Dallas Federal Reserve Bank President Lorie Logan has defended the Federal Reserve’s monetary policy approach centred around “ample reserves,” addressing the need for additional measures to mitigate liquidity risks within the financial system. In her remarks prepared for a European Central Bank conference in Frankfurt, Logan acknowledged recent instances of liquidity strains, such as those seen at the beginning of the pandemic. Despite the effectiveness of the current approach in reducing liquidity strains, she emphasized that challenges remain, requiring collaborative efforts from the Federal Reserve and banks.

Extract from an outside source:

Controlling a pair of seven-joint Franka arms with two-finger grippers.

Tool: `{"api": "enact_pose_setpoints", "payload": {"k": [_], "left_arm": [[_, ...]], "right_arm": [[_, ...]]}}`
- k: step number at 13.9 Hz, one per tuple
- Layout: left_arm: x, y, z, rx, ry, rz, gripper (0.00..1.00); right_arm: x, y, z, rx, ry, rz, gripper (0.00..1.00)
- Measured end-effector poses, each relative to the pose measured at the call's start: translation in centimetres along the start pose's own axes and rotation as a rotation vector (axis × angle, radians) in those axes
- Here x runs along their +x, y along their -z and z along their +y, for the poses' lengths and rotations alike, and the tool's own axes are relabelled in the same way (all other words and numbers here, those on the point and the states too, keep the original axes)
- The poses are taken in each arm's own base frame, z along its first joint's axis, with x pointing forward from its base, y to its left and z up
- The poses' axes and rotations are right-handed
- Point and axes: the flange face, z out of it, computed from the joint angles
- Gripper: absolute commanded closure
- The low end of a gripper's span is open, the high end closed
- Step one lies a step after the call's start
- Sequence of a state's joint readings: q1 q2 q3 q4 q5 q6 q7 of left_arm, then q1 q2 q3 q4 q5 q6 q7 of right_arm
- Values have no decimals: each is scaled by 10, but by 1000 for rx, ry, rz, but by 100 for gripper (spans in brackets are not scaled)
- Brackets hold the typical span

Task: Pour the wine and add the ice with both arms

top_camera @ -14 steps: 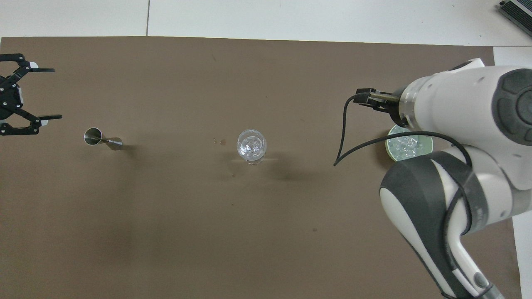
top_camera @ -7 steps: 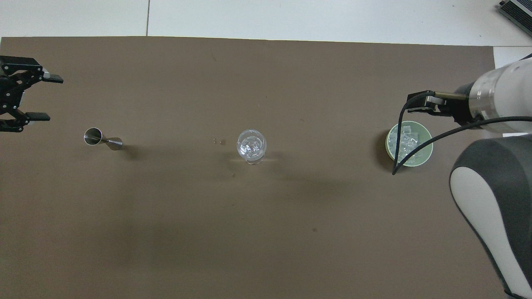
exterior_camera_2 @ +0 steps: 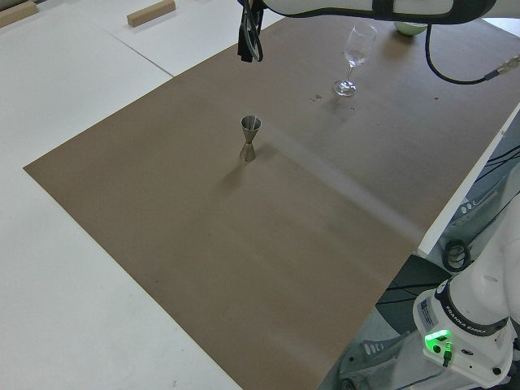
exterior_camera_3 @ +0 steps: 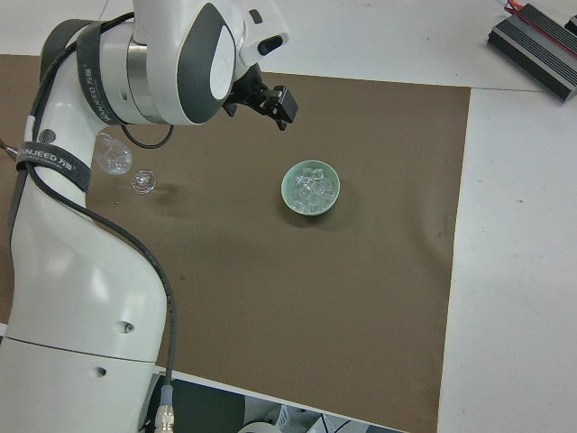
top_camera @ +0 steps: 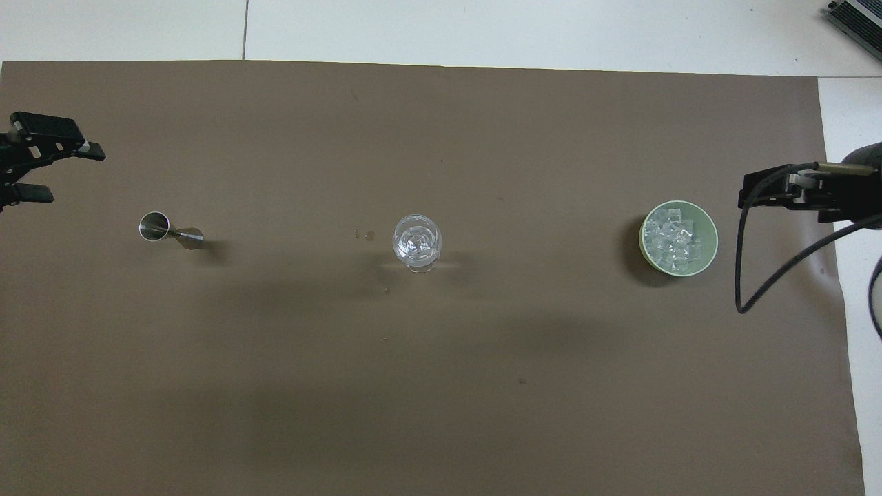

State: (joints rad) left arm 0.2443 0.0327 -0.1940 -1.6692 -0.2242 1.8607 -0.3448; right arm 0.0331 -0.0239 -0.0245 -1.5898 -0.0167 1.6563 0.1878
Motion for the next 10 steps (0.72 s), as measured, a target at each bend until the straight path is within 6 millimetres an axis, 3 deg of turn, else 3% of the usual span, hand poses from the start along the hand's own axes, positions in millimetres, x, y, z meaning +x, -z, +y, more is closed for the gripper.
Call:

Logan, drawing on her extensive experience managing the Fed’s bond portfolio at the New York Fed, outlined several ways to minimize liquidity risks. These measures include ensuring that banks maintain access to the Fed’s emergency lending facility, commonly known as the discount window, and conducting regular tests to evaluate this access.
While not delving into her economic or monetary policy outlook, Logan stressed the importance of the ongoing reduction of the Fed’s holdings of Treasuries and mortgage-backed securities. Highlighting the current economic landscape, she noted that the primary economic challenge is managing elevated inflation rather than addressing a deep recession. Logan emphasized the significance of gradually withdrawing economic stimulus by adjusting the level of assets to maintain ample, rather than abundant, reserves.
The proposed measures aim to enhance financial stability and further fortify the financial system against potential liquidity strains. Logan’s insights into liquidity management, shaped by her previous role at the New York Fed, underscore the importance of ongoing collaboration and proactive efforts to fully realize the benefits of the existing systems.